Description of the study area according to vegetation (V). The homogeneous landscapes defined in Fig. 7a are outlined in black

Ecological land classification of homogeneous vegetation landscapes (ELCH)

RDA and mapping of the scores of the first four canonical axes

The ELCH is based on a RDA, and mainly on scores of the first 4 canonical axes. These canonical axes are closely related to ecological gradients describing the heterogeneity of the study area (Fig. 2). These first 4 canonical axes of the RDA explain 37 % of the vegetation’s variability. The first canonical axis (Fig. 4a) reflects the changes in vegetation and explanatory variables occurring from south to north in the study area. For example, changes along the latitudinal gradient are primarily related to the decrease in the annual number of growing degree-days and forest stands affected by the last spruce budworm outbreak (Sbom) (Fig. 5a). The second canonical axis (Fig. 4b) is described by three longitudinal bands mostly reflecting natural disturbances (Fig. 5b).
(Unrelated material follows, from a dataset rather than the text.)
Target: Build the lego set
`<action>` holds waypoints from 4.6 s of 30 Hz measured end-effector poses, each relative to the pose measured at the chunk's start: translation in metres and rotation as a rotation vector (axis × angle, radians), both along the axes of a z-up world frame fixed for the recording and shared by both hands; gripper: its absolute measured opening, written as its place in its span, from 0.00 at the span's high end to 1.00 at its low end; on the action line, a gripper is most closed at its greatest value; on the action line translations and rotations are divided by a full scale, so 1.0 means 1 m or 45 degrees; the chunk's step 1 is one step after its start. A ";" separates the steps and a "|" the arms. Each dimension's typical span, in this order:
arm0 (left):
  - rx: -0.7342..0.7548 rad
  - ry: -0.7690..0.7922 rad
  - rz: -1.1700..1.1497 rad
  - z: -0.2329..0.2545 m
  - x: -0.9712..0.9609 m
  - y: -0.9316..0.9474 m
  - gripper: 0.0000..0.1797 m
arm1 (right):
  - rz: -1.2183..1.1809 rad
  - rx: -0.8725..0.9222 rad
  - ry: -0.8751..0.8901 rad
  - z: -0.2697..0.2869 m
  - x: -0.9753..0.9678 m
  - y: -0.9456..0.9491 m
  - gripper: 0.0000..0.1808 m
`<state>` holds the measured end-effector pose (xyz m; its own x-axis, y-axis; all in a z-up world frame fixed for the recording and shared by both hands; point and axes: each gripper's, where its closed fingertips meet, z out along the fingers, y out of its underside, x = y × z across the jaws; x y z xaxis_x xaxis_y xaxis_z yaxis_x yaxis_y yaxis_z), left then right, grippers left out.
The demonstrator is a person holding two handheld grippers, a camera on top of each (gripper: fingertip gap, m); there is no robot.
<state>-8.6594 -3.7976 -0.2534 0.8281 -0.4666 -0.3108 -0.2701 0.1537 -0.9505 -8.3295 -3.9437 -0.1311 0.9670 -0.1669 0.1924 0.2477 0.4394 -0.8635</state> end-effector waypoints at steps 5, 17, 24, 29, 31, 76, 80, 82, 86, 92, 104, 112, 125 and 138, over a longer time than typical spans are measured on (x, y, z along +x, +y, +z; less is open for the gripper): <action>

The central band is dominated by relatively young stands (1921f). It differs, on one hand, from the southern portion, which is well populated with A. balsamea (AbbaS) whose dynamics are related to Sbom and, on the other hand, from the northern part, where old stands (PimaF, Pima-AbbaF) from fires of the period centered on 1851 (before 1870) are well represented. In the central band, the abundance of sandy deposits favors the presence of young forests often dominated by Pinus banksiana.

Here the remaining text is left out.